Written by Phil Hall
on March 05, 2013 No Comments
Categories : Person Of The Week

13410_vernon Vernon Hill: Creating Fans, Not Customers PERSON OF THE WEEK: Vernon Hill is no stranger to growing a financial services business. In the U.S., he was responsible for taking Cherry Hill, N.J.-based Commerce Bank from a single office into a significant regional player. In the U.K., he founded Metro Bank, one of the nation's major retail banks. Hill credits his business success to taking customer engagement to new heights, and his new book ‘Fans! Not Customers: How to Create Growth Companies in a No Growth World‘ (published by Profile Books) offers a distinctive view of how a successful business model should operate.

Q: The U.S. financial services industry – with the exception of community banks and credit unions – is widely perceived as offering poor customer service. Why has this industry traditionally had so many problems in dealing with its customers?

Hill: Great service is a result of a differentiated value-added model delivered with fanatical execution through a radical supportive culture. Few financial institutions are willing to put service at the core of their model.

Q: As a follow-up question, is it possible for larger financial services companies to emulate the level of personal service that smaller community banks and credit unions enjoy with their customers?

Hill: It is almost impossible to build a service model from an existing broken business.


Q: You've worked in the U.S. and U.K. financial services industries. How do these industries differ in regard to customer service?

Hill: The service component is notably absent from the financial services industry on both sides of the Atlantic.

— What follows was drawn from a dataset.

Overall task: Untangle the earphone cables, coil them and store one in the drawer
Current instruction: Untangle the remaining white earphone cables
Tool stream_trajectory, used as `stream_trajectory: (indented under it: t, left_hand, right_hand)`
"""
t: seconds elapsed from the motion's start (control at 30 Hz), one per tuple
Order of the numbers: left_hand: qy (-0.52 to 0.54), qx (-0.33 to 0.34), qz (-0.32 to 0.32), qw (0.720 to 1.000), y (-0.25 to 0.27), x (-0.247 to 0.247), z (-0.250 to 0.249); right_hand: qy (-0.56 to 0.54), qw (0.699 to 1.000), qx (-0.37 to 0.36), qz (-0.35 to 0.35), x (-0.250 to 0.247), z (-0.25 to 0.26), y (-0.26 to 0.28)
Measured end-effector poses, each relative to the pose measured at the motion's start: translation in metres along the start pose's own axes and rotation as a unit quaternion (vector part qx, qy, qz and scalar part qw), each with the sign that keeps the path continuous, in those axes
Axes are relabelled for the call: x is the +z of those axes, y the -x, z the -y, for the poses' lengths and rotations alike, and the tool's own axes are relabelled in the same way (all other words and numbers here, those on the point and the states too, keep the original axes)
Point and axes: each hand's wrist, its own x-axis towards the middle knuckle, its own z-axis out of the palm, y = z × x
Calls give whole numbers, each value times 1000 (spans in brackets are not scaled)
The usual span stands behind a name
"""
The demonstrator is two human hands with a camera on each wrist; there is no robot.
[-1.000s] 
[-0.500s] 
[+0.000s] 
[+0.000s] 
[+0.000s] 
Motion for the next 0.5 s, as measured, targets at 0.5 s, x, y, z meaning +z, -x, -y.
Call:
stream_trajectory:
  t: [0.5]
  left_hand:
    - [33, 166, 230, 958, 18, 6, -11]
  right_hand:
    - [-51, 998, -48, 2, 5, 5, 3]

In the U.K., banking has become totally product and sales focused, with little regard for the customer experience. The American community bank model does have the ability and sometimes delivers a unique customer experience.

From my experience with Commerce Bank between 1973 and 2007, the bank grew from one office to 500, from nine team members to 156,000 and from a market value of $1.5 million to $8.5 billion. It can be done on both sides of the Atlantic with a differentiated model.

Q: In addressing alleged issues that face mortgage servicers, the concept of a ‘single point of contact’ is now mandated. In your opinion, does a single point of contact automatically lead to improved customer service?

Hill: Single client view and contact is the key to delivery excellence. Customers want one banker, one mortgage broker, and to have their problem solved.


Q: In your book, you encourage employees to treat their place of work as if they own it. But is this possible if their managers treat the employees poorly?

Hill: Empowered team members build a culture and create, as my book title suggests, fans and not customers. Managers who do not embrace and deliver the ‘brand experience’ need to be reformed or replaced. Our mantra to our team members is: Buy In or Opt Out.